**Assignment:**
Find the string "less" in the records and copy each line where it occurs.

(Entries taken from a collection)
BEGIN
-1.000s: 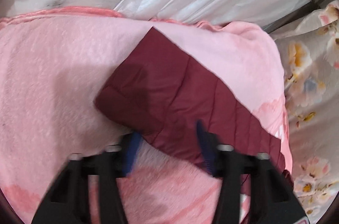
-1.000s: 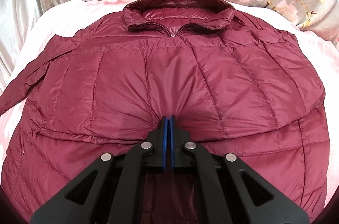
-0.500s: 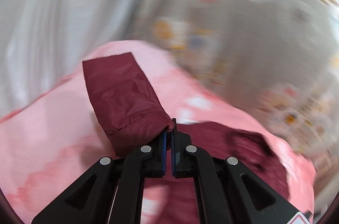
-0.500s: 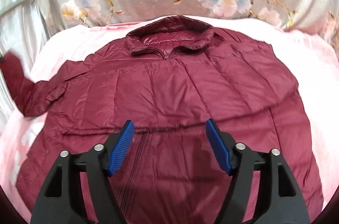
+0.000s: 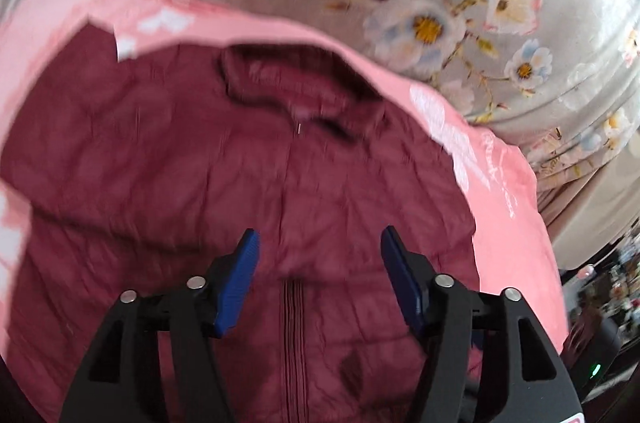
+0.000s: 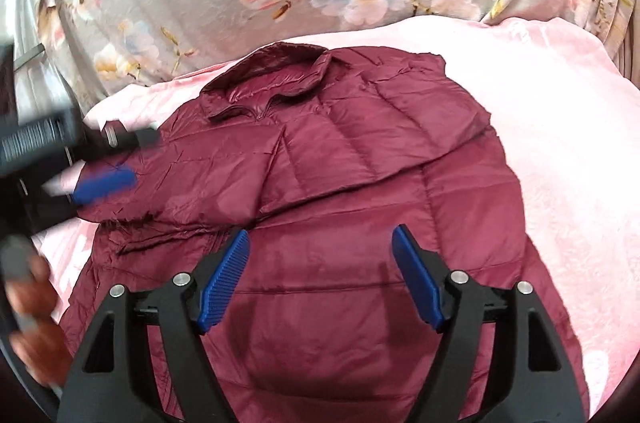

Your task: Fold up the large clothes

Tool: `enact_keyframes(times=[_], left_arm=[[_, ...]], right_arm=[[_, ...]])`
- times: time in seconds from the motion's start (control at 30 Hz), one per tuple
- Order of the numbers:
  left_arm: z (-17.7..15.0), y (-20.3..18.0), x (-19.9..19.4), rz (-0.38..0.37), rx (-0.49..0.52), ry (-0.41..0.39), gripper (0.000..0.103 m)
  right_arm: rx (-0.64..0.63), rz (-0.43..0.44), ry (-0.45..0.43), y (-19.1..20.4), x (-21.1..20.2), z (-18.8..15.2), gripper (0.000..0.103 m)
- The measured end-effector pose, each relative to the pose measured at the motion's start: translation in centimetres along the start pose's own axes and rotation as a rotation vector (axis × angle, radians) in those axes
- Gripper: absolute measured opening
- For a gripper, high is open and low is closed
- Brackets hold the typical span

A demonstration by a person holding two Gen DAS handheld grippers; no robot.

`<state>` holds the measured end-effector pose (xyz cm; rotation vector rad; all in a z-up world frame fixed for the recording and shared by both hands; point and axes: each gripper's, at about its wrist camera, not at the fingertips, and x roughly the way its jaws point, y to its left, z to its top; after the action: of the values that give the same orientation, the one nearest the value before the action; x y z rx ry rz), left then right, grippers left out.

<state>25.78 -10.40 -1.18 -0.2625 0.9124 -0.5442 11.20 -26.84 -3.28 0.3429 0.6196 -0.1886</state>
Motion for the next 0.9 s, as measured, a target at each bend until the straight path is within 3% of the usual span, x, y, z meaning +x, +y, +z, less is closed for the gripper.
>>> enact_keyframes(times=[0.1,0.17,0.43,0.5,0.63,0.73,0.8,0.9], left_arm=[[-0.7,3.5,-0.6,-0.084,-0.155,0.022,0.063],[-1.2,5.5,-1.5,-0.099,-0.225,0.020,0.063],[-2.1,14.6,-5.5,0.040,-0.462,-0.063,0.063],[-2.5,15.8,-6.1,0.085,-0.454,-0.066,0.063],[-2.7,15.9,-6.5,0.229,-0.339,-0.067,0.063],[-2.8,15.9,-6.5,0.282,-0.270,-0.051,0.063],[-2.9,16.0,-6.6,0.321,-0.228,-0.041,0.063],[-2.4,15.4,-6.1,0.390,-0.148,-0.024,0.062]], right_arm=[[0.020,0.033,0.016,-0.3,0.3,0.5,0.072],[0.048,0.071,0.039,-0.3,0.9,1.0,0.072],[0.070,0.155,0.118,3.0,4.1,3.2,0.072],[0.060,0.169,0.133,4.2,5.1,3.7,0.071],[-0.019,0.100,0.169,6.5,7.9,4.1,0.070],[-0.035,0.064,0.221,7.1,10.0,3.8,0.045],[-0.044,0.045,0.227,7.0,10.4,3.8,0.011],[-0.043,0.030,0.159,6.4,8.9,5.1,0.002]])
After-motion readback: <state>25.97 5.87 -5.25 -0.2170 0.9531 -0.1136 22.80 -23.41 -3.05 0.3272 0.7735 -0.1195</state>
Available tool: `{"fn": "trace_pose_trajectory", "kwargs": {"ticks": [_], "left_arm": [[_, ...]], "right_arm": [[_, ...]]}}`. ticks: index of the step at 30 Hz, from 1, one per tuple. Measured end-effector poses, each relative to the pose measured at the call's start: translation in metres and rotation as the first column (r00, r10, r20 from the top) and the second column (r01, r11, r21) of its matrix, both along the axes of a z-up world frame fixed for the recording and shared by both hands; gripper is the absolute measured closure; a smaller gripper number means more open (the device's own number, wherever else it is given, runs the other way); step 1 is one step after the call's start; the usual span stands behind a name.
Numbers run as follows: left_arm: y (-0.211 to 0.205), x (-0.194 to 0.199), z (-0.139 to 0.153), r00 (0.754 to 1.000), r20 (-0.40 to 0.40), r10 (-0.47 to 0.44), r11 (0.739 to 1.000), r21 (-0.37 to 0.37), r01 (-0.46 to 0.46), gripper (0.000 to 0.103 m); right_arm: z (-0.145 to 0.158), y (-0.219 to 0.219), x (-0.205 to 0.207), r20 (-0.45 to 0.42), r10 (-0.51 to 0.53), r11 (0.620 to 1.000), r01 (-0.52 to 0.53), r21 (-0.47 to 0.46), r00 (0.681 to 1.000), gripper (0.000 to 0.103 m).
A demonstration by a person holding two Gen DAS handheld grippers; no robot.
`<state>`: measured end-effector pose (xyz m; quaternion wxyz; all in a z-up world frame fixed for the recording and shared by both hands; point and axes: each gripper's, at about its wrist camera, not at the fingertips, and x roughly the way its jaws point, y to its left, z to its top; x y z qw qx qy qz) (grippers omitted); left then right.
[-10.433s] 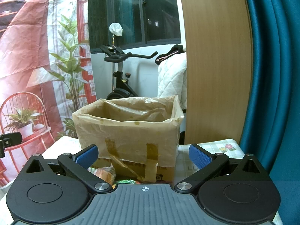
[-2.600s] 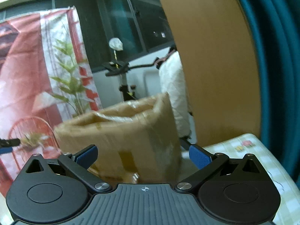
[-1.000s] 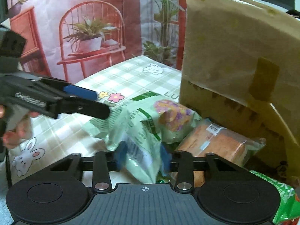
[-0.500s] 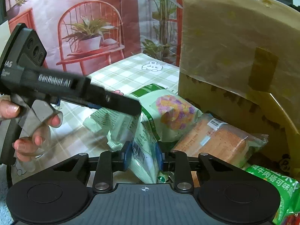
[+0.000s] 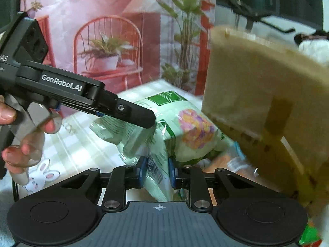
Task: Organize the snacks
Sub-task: 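Grasp the green-and-white snack bag with both grippers, then carry the green-and-white bag into the box and open both grippers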
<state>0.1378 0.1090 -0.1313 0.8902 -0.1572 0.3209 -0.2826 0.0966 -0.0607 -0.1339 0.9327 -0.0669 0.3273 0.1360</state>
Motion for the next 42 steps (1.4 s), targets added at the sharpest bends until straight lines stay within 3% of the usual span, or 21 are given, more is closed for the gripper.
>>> {"fn": "trace_pose_trajectory", "kwargs": {"ticks": [5, 12, 20, 29, 42], "left_arm": [[-0.011, -0.02, 0.041, 0.993, 0.115, 0.006, 0.999, 0.04, -0.01, 0.042], [-0.038, -0.037, 0.084, 0.971, 0.24, -0.011, 0.999, 0.033, 0.003, 0.042], [-0.078, -0.032, 0.108, 0.94, 0.338, -0.055, 0.998, 0.03, 0.048, 0.042], [-0.115, 0.005, 0.113, 0.929, 0.355, -0.106, 0.994, 0.048, 0.096, 0.042], [-0.148, 0.069, 0.098, 0.958, 0.268, -0.1, 0.993, 0.091, 0.078, 0.042]], "right_arm": [[0.035, -0.004, -0.014, 0.099, 0.018, 1.0, -0.019, 0.009, 0.995, 0.083], [0.084, -0.018, -0.04, 0.226, 0.018, 1.0, -0.017, -0.009, 0.974, 0.083], [0.13, -0.053, -0.054, 0.325, -0.015, 0.999, 0.027, -0.033, 0.946, 0.083], [0.153, -0.099, -0.04, 0.355, -0.052, 0.994, 0.084, -0.074, 0.934, 0.083], [0.138, -0.152, 0.021, 0.296, -0.096, 0.987, 0.129, -0.093, 0.95, 0.083]]}}
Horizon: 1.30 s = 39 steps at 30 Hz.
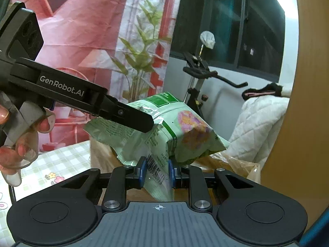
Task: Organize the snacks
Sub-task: 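Carry the green-and-white bag into the box and open both grippers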
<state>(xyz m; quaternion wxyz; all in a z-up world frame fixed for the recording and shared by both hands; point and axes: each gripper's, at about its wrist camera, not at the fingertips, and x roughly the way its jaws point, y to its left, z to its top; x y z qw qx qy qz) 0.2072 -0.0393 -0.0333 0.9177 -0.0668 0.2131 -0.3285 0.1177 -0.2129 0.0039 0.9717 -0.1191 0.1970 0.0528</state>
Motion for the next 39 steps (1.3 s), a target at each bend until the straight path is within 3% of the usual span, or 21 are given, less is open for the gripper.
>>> {"fn": "trace_pose_trajectory", "kwargs": {"ticks": [9, 15, 23, 28, 35, 39], "left_arm": [[-0.013, 0.024, -0.012, 0.997, -0.073, 0.021, 1.0, 0.025, -0.019, 0.04], [-0.005, 0.015, -0.009, 0.998, -0.046, 0.046, 0.999, 0.021, -0.045, 0.03], [0.002, -0.02, 0.007, 0.989, 0.082, 0.124, 0.984, 0.117, -0.133, 0.021], [0.023, -0.038, 0.012, 0.983, 0.054, 0.175, 0.974, 0.134, -0.18, 0.019], [0.054, -0.085, 0.016, 0.957, 0.116, 0.267, 0.947, 0.153, -0.283, 0.009], [0.066, -0.105, 0.013, 0.941, 0.117, 0.316, 0.933, 0.142, -0.331, 0.006]], "right_arm": [[-0.006, -0.022, 0.029, -0.013, -0.048, 0.998, 0.049, 0.04, 0.999, 0.081], [-0.011, -0.037, 0.026, -0.014, -0.124, 0.99, 0.125, 0.069, 0.992, 0.063], [-0.011, -0.038, 0.0, 0.013, -0.165, 0.981, 0.163, 0.105, 0.986, 0.042], [-0.006, -0.034, -0.023, 0.037, -0.166, 0.978, 0.159, 0.138, 0.985, 0.032], [-0.002, -0.03, -0.06, 0.057, -0.165, 0.968, 0.15, 0.203, 0.985, 0.01], [-0.007, -0.028, -0.079, 0.062, -0.176, 0.955, 0.155, 0.253, 0.982, 0.003]]}}
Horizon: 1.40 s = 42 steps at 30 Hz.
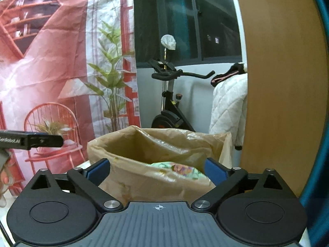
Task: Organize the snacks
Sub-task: 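Carry the green-and-white bag into the box and open both grippers, then move both grippers back down to the snack pile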
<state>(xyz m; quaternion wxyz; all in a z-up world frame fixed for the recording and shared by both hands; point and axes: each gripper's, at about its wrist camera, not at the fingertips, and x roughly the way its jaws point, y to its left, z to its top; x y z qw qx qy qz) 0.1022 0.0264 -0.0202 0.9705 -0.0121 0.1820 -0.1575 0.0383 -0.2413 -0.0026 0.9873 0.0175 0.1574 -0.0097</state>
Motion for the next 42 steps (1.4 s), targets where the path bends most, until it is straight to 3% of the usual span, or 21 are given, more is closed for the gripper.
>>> {"fn": "trace_pose_trajectory", "kwargs": {"ticks": [9, 14, 33, 39, 42], "left_arm": [[0.022, -0.037, -0.021, 0.995, -0.013, 0.1, 0.995, -0.015, -0.1, 0.004], [0.021, -0.048, -0.038, 0.994, -0.014, 0.105, 0.994, 0.018, -0.105, 0.004], [0.021, -0.051, -0.091, 0.99, -0.103, 0.095, 0.995, 0.022, -0.093, 0.005], [0.02, -0.045, -0.105, 0.986, -0.142, 0.085, 0.996, 0.022, -0.083, 0.009], [0.02, -0.045, -0.112, 0.984, -0.158, 0.078, 0.997, 0.027, -0.075, 0.01]], "right_arm": [[-0.026, 0.008, -0.033, -0.014, -0.014, 0.998, 0.015, 0.059, 1.0, 0.001], [-0.049, 0.011, -0.049, -0.032, -0.026, 0.998, 0.028, 0.063, 0.999, 0.001], [-0.122, -0.014, -0.071, -0.137, -0.162, 0.982, 0.173, 0.071, 0.977, 0.002], [-0.143, -0.027, -0.074, -0.179, -0.204, 0.975, 0.217, 0.056, 0.963, 0.011], [-0.154, -0.032, -0.078, -0.206, -0.216, 0.973, 0.229, 0.038, 0.954, 0.021]]}}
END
**Response to the exercise:**
Motion for the next 0.9 s, as measured, a target at each bend until the straight path is within 3% of the usual span, x, y, z meaning +x, +y, +z, less is closed for the gripper.
Motion for the next 39 steps (1.3 s), a target at each bend until the straight path is within 3% of the usual span, or 21 are given, less is open for the gripper.

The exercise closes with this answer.